The Dressmaker of Paris
This is not my kind of book, the life story of a seamstress who becomes the millionaire owner of a fashion chain. Yet in a few pages I was hooked and read it to the end as quickly as life allowed.
The novel is structured as a mother’s reminiscence to her daughter, but otherwise it is strictly chronological, with no dual narratives, flashbacks, time slips or other literary devices. It begins in 1944 when the heroine, Rosa, is sixteen, and runs to 1992. As with most life stories, the early years are the most interesting, as Rosa moves from being an innkeeper’s daughter in the Nazi-occupied South Tyrol to becoming a refugee in Switzerland, a struggling seamstress in post-war Paris and a successful businesswoman in Brazil. It is the story of Cinderella that goes on for 40 years after she meets Prince Charming.
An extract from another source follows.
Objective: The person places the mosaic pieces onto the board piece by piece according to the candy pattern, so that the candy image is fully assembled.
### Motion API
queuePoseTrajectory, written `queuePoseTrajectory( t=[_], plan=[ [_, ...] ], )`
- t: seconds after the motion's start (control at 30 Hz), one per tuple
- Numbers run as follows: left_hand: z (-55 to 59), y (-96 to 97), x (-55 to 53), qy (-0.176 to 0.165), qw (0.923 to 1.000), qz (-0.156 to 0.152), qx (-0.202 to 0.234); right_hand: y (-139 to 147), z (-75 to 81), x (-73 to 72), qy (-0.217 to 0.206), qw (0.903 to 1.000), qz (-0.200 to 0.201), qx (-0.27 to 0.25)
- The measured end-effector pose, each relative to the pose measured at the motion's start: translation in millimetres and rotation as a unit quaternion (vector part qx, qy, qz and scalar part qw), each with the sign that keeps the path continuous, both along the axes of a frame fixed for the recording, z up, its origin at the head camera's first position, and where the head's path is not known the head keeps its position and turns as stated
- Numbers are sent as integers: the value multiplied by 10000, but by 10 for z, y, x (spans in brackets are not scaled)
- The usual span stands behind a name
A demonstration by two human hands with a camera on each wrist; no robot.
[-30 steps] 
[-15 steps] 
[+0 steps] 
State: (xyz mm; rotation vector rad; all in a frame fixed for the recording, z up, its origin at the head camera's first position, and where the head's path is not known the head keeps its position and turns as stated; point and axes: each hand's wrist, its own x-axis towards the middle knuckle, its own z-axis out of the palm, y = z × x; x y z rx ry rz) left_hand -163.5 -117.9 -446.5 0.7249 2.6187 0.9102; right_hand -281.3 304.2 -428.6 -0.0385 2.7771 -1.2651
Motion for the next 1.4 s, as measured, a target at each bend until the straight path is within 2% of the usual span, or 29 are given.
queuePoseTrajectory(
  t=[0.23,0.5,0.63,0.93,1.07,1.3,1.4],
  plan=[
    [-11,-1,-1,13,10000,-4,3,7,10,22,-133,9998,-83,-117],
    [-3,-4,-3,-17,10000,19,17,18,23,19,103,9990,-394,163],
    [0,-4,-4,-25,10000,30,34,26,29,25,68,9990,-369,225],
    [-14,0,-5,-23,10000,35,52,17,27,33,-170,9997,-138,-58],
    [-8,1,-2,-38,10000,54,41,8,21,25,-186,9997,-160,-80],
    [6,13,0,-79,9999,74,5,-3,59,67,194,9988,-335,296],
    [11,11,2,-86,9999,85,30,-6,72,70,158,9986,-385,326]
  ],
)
Then before the story can begin to flag, Rosa goes back to Europe in search of her lost family and the child she gave up for adoption, a search that takes her from Switzerland to Israel, East Germany, and New York.
The story is closely anchored in contemporary events, and we always know the date and place of every incident. It is difficult to believe that it is not an autobiography, but the author assures us that only one passage is autobiographical and then doesn’t say which. An outstanding debut novel.